YOUR OBJECTIVE:
What is needed is an exact copy of the lines in the listing below, from the one with "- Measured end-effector" up to and including the one with "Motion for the", with no other lines.

DATA SECTION:
————————

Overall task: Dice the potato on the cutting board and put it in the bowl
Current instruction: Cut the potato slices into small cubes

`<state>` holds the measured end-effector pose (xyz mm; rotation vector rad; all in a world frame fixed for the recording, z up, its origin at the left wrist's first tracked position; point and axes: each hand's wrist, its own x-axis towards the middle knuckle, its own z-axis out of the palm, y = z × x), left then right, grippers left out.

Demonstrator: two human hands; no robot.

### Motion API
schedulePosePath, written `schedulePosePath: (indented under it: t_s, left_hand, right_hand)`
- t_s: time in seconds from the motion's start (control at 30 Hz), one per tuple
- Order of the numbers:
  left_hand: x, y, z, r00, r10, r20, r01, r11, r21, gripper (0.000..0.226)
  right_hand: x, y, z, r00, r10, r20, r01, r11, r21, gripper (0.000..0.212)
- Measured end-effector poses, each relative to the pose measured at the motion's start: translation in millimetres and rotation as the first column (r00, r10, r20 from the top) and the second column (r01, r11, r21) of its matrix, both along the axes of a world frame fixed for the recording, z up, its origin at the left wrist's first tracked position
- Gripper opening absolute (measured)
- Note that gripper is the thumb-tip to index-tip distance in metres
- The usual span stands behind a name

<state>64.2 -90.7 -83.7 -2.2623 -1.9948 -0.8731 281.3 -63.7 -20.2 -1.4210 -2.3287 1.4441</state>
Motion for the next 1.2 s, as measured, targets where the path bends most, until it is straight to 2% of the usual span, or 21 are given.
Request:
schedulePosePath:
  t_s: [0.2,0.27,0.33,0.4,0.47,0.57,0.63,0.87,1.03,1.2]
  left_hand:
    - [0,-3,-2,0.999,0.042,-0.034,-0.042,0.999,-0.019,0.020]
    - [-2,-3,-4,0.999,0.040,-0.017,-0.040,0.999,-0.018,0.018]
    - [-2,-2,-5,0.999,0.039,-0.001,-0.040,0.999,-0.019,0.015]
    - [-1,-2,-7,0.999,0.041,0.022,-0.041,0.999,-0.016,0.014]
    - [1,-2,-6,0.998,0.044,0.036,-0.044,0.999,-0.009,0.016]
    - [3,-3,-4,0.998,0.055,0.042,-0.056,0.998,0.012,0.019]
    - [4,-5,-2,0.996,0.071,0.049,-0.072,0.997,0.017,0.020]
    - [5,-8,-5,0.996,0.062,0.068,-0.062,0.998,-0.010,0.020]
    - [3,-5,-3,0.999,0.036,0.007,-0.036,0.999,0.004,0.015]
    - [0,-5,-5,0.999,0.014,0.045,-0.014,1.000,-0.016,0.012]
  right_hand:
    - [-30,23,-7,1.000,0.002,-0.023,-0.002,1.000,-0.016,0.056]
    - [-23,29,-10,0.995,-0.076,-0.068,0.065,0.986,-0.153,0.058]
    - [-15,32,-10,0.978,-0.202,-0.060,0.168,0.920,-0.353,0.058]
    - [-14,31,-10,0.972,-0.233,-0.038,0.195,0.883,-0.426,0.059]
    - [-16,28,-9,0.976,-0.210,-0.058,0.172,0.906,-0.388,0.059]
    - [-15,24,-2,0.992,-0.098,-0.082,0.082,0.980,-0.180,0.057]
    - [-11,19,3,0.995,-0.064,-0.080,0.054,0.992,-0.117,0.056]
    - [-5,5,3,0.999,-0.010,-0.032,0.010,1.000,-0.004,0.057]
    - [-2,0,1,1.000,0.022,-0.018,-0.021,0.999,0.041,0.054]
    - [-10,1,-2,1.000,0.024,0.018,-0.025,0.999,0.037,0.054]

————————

ANSWER SPACE:
- Measured end-effector poses, each relative to the pose measured at the motion's start: translation in millimetres and rotation as the first column (r00, r10, r20 from the top) and the second column (r01, r11, r21) of its matrix, both along the axes of a world frame fixed for the recording, z up, its origin at the left wrist's first tracked position
- Gripper opening absolute (measured)
- Note that gripper is the thumb-tip to index-tip distance in metres
- The usual span stands behind a name

<state>64.2 -90.7 -83.7 -2.2623 -1.9948 -0.8731 281.3 -63.7 -20.2 -1.4210 -2.3287 1.4441</state>
Motion for the next 1.2 s, as measured, targets where the path bends most, until it is straight to 2% of the usual span, or 21 are given.

There is nothing further to add to the answer.